» EXERCISE INSTRUCTIONS
In the data below, the answer is the run of lines from the line containing "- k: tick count" through the line containing "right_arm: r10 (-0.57", both included; print it exactly and nothing else.

##### SUPPLIED DATA

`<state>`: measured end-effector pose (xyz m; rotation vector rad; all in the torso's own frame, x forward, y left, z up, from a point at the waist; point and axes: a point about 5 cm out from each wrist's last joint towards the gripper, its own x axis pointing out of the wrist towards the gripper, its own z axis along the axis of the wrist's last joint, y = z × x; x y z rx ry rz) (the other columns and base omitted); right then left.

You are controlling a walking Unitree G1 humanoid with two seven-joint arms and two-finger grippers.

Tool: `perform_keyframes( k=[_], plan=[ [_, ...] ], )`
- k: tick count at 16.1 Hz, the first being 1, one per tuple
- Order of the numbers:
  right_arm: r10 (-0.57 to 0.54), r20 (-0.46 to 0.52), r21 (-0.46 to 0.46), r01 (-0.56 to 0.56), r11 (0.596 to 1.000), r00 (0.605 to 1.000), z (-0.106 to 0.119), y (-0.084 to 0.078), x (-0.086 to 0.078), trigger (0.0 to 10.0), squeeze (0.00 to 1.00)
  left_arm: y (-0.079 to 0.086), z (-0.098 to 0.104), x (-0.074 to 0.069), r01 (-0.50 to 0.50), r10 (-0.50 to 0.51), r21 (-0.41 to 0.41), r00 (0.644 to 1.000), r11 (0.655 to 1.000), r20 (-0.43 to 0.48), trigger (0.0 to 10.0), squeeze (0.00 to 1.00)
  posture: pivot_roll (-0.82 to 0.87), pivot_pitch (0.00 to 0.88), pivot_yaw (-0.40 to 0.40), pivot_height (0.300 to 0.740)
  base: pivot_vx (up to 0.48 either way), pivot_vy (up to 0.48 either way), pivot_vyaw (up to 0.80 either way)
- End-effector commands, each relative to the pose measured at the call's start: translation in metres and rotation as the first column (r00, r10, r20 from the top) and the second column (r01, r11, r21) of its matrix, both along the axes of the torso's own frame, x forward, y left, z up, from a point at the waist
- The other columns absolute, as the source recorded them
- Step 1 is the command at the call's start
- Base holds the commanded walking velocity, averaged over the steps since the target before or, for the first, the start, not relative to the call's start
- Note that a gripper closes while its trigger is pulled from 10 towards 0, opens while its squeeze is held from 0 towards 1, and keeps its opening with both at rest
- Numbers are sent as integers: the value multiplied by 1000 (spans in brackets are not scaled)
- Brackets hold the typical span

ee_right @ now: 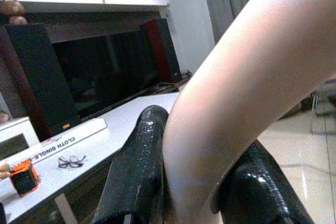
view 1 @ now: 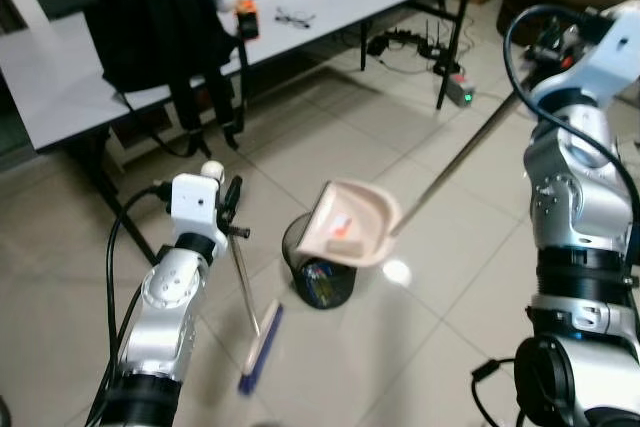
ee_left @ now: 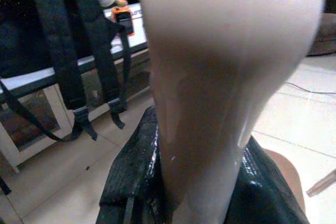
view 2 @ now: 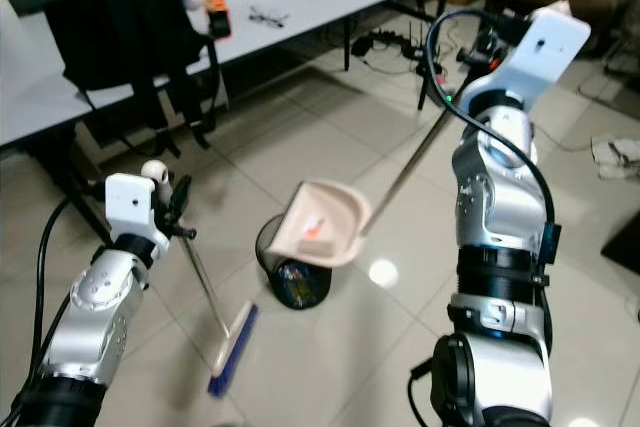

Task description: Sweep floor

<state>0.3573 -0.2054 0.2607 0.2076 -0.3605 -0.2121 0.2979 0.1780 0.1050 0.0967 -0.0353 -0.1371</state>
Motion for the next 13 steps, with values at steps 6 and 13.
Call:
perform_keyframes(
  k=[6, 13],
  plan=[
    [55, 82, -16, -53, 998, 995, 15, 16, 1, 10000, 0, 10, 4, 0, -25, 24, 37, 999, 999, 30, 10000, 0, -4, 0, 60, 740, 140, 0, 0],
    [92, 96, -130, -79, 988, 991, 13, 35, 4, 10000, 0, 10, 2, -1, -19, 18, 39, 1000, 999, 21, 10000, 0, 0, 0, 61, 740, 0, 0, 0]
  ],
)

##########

» RESULT OF THE TASK
- k: tick count at 16.1 Hz, the first being 1, one per tuple
- Order of the numbers:
  right_arm: r10 (-0.57 to 0.54), r20 (-0.46 to 0.52), r21 (-0.46 to 0.46), r01 (-0.56 to 0.56), r11 (0.596 to 1.000), r00 (0.605 to 1.000), z (-0.106 to 0.119), y (-0.084 to 0.078), x (-0.086 to 0.078), trigger (0.0 to 10.0), squeeze (0.00 to 1.00)

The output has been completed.